With everyone from local vendors and foreign tourists to devotees and the poor queuing up for food, the rush for langar at the popular gurdwara brings no surprise. But, post the demonetisation move, the lunch rush at the langar halls has been more hectic than usual.

Actually, the typical lunch crowd is being joined by daily wagers, who have been left jobless owing to the continuing cash crunch.

Officials of the gurdwara management also said that extra food is being cooked.

The unexpected cut in the demand of work due to the cash crunch in the market and empty pockets are making labourers from around Old Delhi to make their way to gurdwaras and other religious places in search of food.

After the government scrapped Rs.500 and Rs.1,000 notes from circulation, a group of people gathers at Hauz Qazi Chowk and makes their way to Sis Ganj Gur dwara.

Earlier, before the cash crunch, the daily wagers including carpenters, painters and construction workers would gather there in the morning and be picked up for jobs around the city.
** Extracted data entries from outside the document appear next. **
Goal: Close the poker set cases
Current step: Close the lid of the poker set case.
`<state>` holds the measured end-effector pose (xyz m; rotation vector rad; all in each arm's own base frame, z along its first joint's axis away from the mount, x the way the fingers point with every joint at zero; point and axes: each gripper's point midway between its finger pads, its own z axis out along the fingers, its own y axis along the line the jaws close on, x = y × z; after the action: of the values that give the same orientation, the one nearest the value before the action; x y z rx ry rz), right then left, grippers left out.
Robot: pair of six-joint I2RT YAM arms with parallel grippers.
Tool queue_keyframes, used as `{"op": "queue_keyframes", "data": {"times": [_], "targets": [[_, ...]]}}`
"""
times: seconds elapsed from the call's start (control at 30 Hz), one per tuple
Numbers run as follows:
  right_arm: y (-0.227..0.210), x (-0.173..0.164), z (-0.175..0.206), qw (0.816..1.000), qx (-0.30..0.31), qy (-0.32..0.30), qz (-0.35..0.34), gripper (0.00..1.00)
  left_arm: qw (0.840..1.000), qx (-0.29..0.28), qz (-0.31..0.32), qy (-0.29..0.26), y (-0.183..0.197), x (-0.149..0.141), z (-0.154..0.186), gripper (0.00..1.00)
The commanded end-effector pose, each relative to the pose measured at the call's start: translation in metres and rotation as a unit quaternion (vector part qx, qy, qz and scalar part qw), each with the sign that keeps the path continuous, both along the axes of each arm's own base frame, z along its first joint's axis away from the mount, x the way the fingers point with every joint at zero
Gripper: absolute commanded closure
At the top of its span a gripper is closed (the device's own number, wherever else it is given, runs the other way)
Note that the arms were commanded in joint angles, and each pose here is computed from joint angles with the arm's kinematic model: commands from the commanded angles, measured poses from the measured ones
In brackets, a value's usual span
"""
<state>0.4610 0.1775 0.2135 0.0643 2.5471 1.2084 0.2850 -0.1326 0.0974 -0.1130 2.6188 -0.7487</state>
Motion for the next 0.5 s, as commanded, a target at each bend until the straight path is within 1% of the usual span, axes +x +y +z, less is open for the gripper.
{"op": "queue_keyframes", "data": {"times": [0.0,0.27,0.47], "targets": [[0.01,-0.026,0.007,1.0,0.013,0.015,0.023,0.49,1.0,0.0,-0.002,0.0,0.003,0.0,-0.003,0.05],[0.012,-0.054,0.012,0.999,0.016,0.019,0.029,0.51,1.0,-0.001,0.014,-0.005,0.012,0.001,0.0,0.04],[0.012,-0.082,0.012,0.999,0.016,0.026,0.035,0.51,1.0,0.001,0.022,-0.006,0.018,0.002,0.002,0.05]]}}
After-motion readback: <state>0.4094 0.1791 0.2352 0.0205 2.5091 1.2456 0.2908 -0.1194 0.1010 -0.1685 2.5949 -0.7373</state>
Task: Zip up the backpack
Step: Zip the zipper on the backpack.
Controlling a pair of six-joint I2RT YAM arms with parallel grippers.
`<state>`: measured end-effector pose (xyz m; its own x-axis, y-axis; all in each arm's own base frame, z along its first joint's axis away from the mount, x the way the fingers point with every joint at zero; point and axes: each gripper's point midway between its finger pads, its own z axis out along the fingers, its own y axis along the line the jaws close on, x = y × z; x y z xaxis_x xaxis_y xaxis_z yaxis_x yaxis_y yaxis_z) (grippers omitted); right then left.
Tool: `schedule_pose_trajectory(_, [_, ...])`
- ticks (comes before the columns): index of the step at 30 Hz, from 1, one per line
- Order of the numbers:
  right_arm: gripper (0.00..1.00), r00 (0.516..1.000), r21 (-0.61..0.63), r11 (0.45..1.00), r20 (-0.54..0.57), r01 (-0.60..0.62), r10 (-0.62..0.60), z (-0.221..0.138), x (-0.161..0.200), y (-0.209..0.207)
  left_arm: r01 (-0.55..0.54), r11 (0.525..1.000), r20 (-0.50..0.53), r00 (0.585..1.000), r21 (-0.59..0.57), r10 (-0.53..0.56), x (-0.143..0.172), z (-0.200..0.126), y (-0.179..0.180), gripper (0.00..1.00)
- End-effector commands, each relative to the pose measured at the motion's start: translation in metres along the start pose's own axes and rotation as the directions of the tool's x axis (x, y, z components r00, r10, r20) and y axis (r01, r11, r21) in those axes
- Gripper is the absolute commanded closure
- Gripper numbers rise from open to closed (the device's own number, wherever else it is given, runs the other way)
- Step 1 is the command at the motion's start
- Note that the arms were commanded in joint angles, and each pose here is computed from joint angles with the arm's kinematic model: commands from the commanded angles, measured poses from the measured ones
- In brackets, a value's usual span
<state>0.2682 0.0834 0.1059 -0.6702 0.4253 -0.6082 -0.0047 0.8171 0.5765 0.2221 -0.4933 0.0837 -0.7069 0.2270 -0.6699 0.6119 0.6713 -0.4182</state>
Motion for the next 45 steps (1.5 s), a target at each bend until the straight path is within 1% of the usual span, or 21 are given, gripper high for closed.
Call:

But now, they just wait there all day, in hope to find work.

“We haven’t had any work since the notebandi [demonetisation] was announced. So every day all of us go to the gurdwara to eat one meal,” said Gulfam, a painter as per a report in The Hindu.

“We don’t have any other option, so we eat lunch at the gurdwara. Sometimes people go to the temples when there is food being distributed there,” said Sujit, a welder.